Nortriptyline
Class: antidepressant – tricyclic
Indications (NB some may be unlicensed): depression, smoking cessation, neuropathic pain, itch
Contraindications/cautions: arrhythmias (particularly heart block), recent MI, epilepsy (lowers seizure threshold), urinary retention; use of MAOI within 14 days; manic phase of bipolar disorder. Caution in cardiovascular disease, QT prolongation, hyperthyroidism, prostatic hypertrophy; concommittant serotonergic drugs and drugs that prolong QT
Adverse reactions: common: anticholinergic – dry mouth, blurred vision, urinary retention, constipation, drowsiness (tolerance to these may develop except dry mouth) less common: sweating, confusion, arrhythmias, tachycardia, postural hypotension
Metabolism/clearance: metabolised by the metabolising enzyme CYP2D6 (major) mainly in the liver to active metabolites; increased sedative effects in hepatic impairment
Interactions:
- increased clinical effect/toxicity of nortriptyline (due to increased blood concentrations) may occur with some CYP metabolising enzyme inhibitors (see above) e.g. bupropion, fluoxetine, paroxetine, quinine
- additive risk of serotonin syndrome (potentially fatal syndrome – symptoms include sweating, diarrhoea, confusion) with other serotonergic drugs e.g. carbamazepine, fluoxetine (SSRIs; SNRIs)

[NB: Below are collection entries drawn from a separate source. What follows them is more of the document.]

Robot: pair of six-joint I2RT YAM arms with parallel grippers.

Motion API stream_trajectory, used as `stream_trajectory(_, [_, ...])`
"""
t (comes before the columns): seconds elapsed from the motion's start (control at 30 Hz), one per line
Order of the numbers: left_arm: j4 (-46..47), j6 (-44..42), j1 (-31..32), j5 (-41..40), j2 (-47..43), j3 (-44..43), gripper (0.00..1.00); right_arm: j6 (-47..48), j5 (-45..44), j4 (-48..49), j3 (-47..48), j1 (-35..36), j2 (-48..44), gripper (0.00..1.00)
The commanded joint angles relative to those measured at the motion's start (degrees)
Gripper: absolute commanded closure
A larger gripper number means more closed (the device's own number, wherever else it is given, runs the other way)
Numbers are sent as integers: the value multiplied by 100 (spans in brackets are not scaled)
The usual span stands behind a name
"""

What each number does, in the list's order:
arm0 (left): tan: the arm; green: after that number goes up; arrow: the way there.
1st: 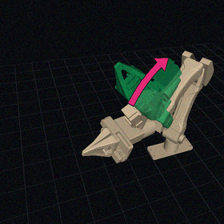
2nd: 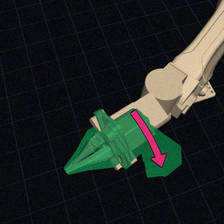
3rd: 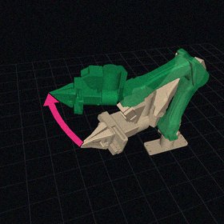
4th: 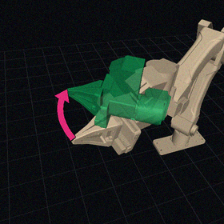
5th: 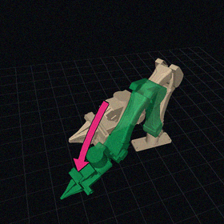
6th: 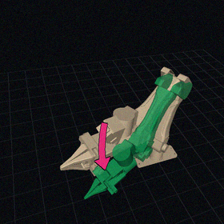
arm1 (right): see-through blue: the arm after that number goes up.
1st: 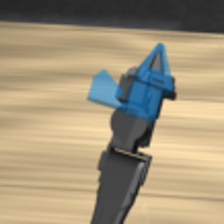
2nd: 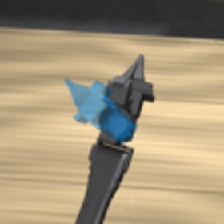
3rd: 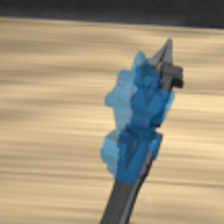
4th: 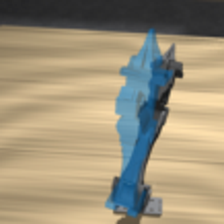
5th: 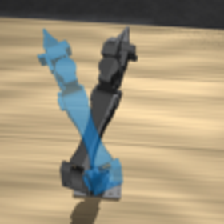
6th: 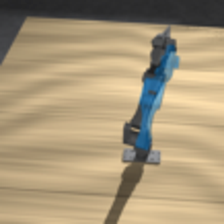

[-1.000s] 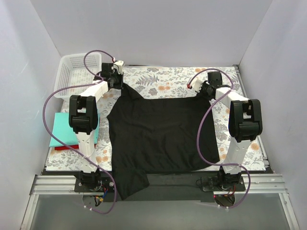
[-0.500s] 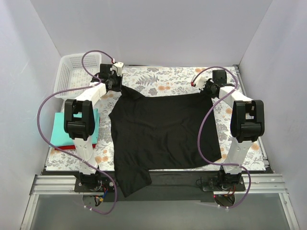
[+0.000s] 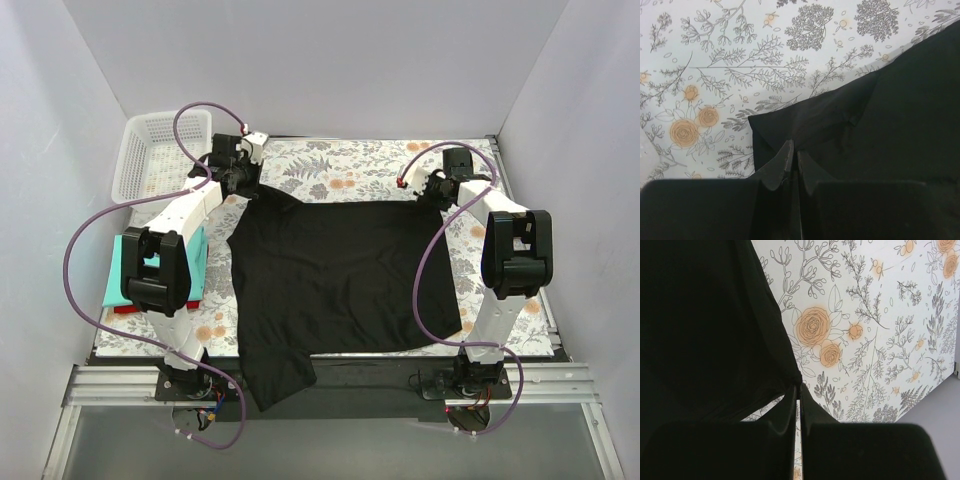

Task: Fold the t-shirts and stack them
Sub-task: Flatten the tshirt out

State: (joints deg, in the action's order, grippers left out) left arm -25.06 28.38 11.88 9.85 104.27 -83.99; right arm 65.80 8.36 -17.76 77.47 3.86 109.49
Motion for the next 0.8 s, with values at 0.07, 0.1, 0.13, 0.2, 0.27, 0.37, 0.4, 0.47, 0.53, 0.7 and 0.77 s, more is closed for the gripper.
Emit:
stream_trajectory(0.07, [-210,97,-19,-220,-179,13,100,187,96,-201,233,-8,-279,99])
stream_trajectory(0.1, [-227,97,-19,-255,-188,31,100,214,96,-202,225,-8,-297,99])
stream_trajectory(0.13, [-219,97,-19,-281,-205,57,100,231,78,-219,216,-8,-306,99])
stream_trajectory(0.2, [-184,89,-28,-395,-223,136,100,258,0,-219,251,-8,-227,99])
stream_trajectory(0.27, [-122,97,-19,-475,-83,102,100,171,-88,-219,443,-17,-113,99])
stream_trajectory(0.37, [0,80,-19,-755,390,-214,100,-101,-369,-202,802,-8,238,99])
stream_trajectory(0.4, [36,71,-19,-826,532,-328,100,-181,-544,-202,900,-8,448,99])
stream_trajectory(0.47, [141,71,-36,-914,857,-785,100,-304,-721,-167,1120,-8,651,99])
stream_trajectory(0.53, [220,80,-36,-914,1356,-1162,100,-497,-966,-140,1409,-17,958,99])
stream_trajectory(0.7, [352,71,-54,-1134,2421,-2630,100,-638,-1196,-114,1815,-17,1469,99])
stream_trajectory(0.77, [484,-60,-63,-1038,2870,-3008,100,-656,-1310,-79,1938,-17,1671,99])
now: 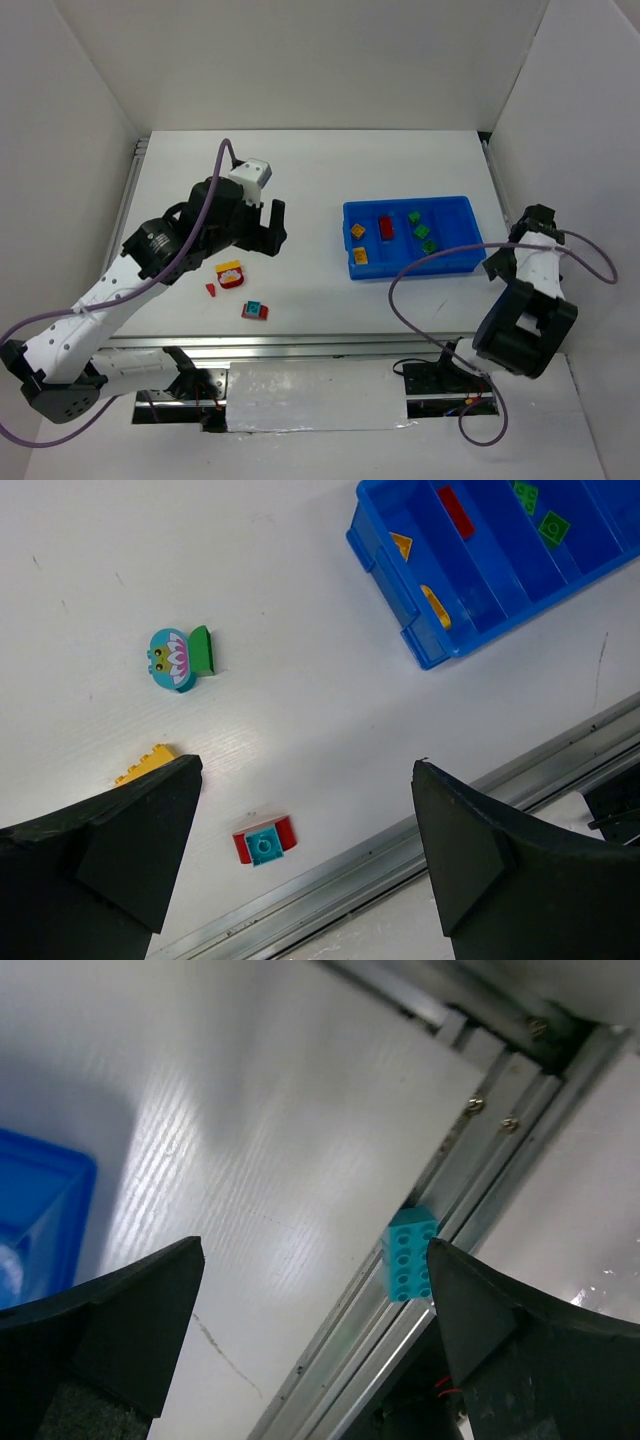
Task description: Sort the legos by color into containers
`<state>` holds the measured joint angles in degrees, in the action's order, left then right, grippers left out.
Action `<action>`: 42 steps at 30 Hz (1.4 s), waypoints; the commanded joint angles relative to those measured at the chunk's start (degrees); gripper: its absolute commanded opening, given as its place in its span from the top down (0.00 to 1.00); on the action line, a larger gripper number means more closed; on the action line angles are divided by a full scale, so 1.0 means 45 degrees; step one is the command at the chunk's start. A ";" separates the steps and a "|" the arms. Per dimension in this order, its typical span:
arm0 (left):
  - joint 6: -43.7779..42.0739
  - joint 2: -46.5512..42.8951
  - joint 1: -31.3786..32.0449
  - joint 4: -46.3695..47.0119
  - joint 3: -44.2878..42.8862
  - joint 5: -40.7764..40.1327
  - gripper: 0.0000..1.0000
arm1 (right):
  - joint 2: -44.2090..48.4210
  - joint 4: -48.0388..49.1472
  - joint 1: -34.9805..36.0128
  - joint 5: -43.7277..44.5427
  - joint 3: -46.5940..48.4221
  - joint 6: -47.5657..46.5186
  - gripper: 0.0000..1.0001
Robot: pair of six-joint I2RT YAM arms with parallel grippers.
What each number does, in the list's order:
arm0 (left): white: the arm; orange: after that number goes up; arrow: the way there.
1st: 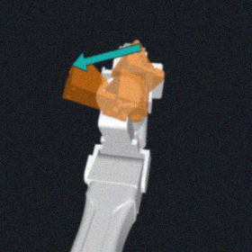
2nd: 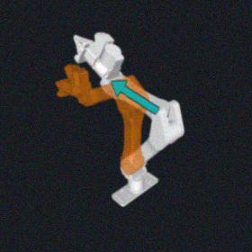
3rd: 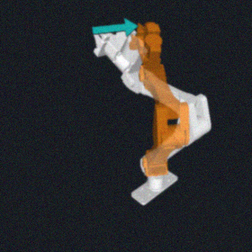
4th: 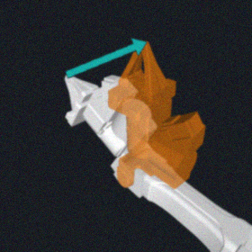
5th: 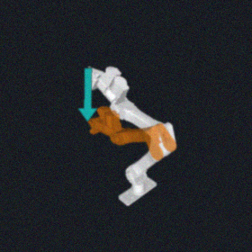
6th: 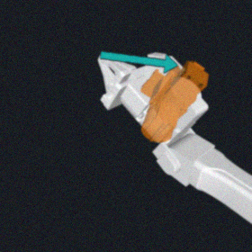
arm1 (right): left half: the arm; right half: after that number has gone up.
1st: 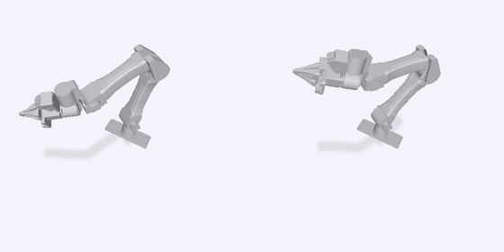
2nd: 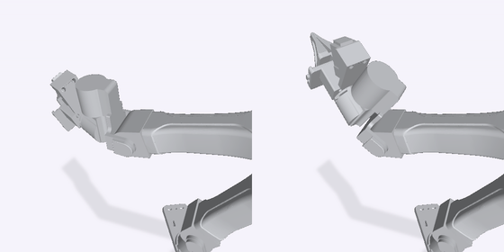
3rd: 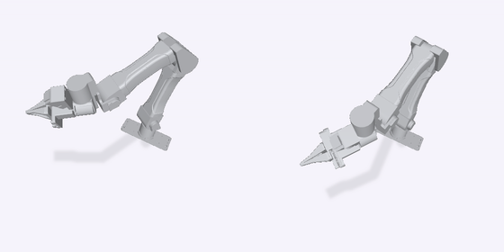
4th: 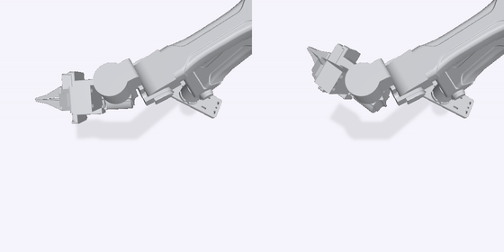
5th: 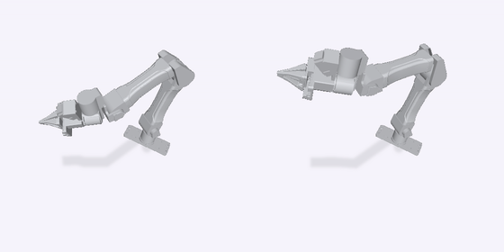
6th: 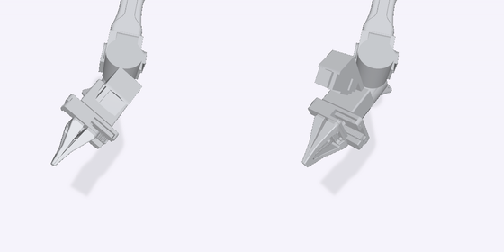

- additive drowsiness may occur with alcohol, benzodiazepines (e.g. clonazepam)
- increased risk of seizures in epileptics may occur with nortriptyline so interacts with anticonvulsants e.g. phenytoin
- additive CNS effects with other CNS depressants e.g. benzodiazepines (e.g. lorazepam), phenothiazines (e.g. chlorpromazine), opioids, alcohol
- additive increased risk of QT interval prolongation (cardiac adverse effect which may lead to arrhythmias) with other drugs that prolong the QT interval e.g. lignocaine, lithium, haloperidol, domperidone
| Dosing: | ||
|---|---|---|
| depression | pain | |
| oral: | 25 to 100 mg at night | 10 to 50 mg at night (max. of 50 mg in elderly) (start 10 mg; increase gradually) |
| subcut: | not available | not available |
| rectal: | not available | not available |
Syringe driver: not available
Mechanism of action: not really understood but thought to be through noradrenaline and serotonin in the CNS
Onset: depression: 2 to 6 weeks pain: several days
Notes:
- metabolite of amitriptyline, less adverse reactions (including sedation) than amitriptyline
- 25 mg nortriptyline Ξ 75 mg amitriptyline (approx)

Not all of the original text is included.